■ **WORK ITEM**: Return a copy of every line in the data below that contains "brown".
[Opening EXCERPTED RECORDS section]
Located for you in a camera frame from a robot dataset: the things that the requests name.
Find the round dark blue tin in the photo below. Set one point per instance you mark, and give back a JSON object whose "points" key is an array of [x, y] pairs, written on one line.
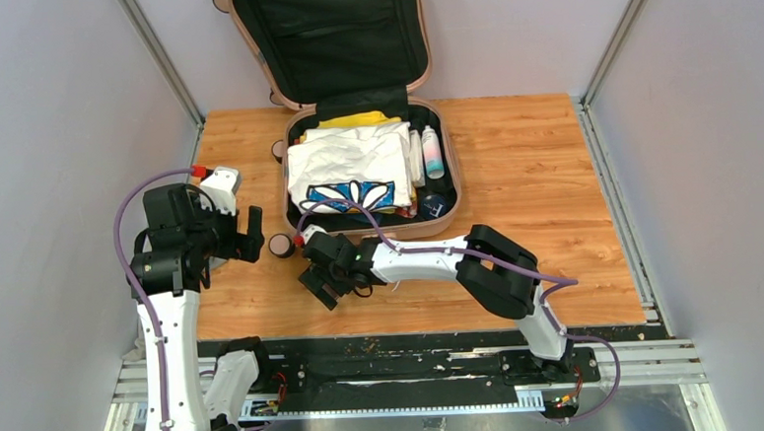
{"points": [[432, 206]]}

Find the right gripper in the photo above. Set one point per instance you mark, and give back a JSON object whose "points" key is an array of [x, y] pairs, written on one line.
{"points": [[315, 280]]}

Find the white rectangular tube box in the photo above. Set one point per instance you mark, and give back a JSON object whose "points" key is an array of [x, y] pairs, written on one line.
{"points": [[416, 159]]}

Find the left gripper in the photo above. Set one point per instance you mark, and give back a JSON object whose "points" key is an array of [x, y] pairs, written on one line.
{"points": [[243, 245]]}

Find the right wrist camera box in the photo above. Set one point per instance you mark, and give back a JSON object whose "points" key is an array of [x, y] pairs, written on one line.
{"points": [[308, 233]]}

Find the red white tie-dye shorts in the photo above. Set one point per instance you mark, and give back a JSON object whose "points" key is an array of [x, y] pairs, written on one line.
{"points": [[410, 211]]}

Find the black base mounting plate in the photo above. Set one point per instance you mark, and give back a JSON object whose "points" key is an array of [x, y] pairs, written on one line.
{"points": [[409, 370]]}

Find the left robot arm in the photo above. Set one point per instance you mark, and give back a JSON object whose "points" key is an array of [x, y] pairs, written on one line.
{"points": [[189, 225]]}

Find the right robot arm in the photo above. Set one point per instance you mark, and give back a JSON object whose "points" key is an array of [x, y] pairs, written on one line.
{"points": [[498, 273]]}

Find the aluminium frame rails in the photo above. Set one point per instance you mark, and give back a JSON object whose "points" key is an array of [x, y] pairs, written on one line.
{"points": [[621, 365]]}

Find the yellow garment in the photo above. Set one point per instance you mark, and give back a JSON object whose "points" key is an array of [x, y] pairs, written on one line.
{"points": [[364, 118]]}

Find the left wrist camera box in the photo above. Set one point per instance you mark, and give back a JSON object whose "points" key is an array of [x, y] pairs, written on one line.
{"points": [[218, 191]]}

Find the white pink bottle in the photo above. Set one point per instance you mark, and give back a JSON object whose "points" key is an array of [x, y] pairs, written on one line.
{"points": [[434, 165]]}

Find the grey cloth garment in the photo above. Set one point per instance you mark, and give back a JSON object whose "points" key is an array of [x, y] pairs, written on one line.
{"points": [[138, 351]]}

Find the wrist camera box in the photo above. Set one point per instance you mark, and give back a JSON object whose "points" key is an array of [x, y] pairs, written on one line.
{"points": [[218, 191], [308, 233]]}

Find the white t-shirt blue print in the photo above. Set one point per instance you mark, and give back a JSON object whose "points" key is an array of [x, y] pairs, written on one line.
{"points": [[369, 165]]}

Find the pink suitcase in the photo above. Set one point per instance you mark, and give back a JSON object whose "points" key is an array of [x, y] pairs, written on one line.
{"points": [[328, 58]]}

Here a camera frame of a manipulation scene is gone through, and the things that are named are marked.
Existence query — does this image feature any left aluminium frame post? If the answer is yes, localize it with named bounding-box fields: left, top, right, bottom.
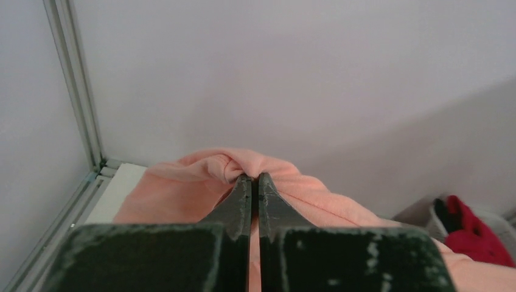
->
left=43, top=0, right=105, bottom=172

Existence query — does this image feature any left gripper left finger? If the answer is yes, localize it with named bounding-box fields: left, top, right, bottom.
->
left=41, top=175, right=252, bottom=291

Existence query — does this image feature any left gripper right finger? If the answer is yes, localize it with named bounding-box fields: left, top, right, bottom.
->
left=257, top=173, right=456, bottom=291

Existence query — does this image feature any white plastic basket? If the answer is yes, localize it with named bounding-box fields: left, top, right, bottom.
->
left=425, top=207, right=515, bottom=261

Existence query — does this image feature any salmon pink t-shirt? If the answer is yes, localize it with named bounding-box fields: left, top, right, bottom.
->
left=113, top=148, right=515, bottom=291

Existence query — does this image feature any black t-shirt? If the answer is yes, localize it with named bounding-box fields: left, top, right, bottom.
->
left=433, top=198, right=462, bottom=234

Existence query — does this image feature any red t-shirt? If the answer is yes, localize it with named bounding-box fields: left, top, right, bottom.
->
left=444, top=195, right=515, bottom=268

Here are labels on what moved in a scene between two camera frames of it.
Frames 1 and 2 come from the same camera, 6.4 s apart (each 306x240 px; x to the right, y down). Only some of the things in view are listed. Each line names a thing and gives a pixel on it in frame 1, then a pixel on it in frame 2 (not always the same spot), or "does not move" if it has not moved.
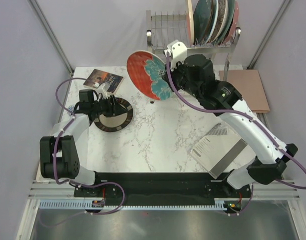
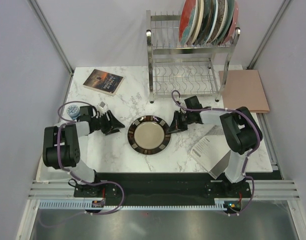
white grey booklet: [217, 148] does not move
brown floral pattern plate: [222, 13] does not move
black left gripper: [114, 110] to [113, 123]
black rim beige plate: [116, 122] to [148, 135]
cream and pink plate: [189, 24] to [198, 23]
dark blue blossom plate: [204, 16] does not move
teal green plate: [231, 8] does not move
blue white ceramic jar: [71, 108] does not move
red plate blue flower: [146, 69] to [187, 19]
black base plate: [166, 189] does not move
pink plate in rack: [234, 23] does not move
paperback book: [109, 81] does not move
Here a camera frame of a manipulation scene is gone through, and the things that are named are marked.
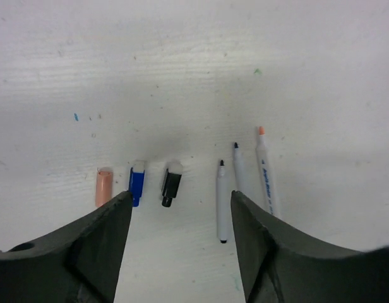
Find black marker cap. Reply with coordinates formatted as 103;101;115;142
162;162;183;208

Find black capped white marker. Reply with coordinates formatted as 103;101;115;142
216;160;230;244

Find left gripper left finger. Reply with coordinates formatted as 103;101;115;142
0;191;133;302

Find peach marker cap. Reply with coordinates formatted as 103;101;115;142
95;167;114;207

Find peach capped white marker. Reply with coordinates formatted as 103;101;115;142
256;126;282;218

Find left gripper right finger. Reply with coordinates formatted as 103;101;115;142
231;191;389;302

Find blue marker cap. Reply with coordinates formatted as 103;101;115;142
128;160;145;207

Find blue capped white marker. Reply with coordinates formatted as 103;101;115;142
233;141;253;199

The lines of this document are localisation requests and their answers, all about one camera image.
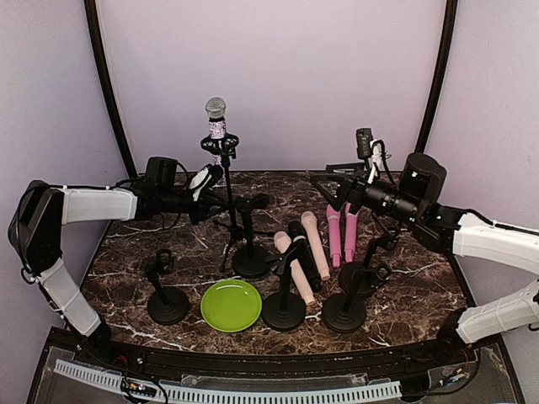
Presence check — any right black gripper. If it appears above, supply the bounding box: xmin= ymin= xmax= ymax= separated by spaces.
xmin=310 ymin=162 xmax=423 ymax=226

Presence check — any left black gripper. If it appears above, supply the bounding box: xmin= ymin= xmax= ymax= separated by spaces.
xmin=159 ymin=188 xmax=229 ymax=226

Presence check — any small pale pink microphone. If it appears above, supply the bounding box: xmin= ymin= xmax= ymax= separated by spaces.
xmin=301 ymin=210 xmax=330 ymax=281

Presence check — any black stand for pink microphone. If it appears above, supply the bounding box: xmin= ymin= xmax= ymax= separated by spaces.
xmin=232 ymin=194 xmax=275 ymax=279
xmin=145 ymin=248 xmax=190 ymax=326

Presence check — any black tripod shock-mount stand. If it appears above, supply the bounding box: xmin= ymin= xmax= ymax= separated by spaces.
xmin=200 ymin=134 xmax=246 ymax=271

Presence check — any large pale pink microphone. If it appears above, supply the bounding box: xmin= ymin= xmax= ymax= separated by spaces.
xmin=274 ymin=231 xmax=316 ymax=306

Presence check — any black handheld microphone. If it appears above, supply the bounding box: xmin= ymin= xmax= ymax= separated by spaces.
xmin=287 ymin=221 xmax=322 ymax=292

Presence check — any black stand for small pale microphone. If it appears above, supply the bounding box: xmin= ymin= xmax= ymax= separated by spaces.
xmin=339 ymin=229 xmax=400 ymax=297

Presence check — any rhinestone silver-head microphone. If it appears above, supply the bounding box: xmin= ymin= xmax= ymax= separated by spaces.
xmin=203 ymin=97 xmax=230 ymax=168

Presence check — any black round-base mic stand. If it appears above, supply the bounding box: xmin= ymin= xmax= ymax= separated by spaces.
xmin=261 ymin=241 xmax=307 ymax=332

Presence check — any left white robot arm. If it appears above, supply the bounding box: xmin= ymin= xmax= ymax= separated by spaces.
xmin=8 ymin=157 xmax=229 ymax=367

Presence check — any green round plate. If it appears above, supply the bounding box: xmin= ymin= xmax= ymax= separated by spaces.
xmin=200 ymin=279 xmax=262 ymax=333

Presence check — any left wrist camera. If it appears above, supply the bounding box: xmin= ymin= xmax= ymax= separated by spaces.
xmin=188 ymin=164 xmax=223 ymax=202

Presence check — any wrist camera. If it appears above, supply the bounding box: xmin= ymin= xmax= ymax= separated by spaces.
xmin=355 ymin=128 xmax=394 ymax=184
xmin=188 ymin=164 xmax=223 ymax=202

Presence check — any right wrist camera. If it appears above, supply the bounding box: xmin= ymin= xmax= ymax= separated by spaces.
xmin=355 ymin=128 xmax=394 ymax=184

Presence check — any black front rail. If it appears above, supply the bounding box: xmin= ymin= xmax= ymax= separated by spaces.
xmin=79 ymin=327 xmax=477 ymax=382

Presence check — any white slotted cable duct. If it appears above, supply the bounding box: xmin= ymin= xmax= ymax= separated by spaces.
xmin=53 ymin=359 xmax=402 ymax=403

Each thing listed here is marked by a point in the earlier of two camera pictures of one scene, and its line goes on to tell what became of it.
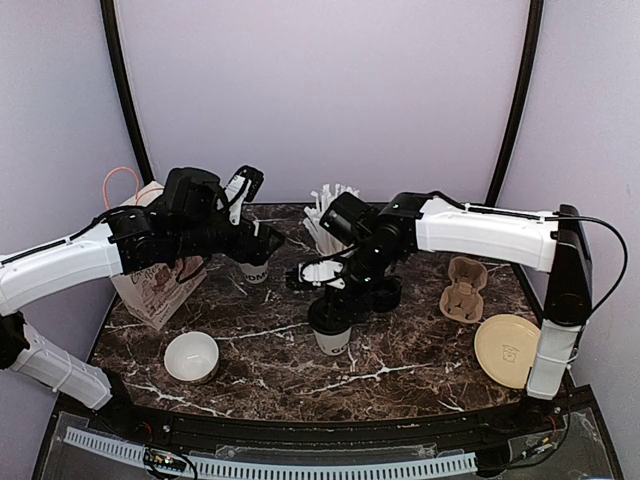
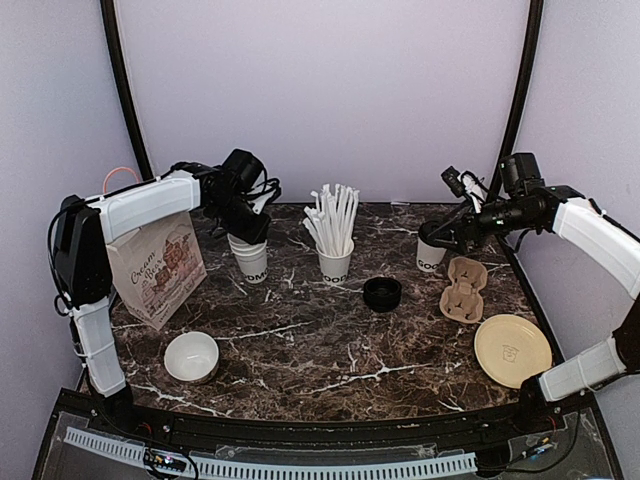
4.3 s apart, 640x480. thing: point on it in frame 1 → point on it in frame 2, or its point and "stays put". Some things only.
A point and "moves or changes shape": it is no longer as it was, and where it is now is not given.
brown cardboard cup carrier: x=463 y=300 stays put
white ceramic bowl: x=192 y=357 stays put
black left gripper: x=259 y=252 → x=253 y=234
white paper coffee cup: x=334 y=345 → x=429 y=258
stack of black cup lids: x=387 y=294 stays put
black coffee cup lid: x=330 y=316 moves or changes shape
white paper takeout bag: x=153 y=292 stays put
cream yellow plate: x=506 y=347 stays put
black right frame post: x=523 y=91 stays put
[Closing EXCERPTED RECORDS section]
■ **EXERCISE SOLUTION**:
brown floral pattern plate: [222, 13] does not move
brown cardboard cup carrier: x=463 y=300 stays put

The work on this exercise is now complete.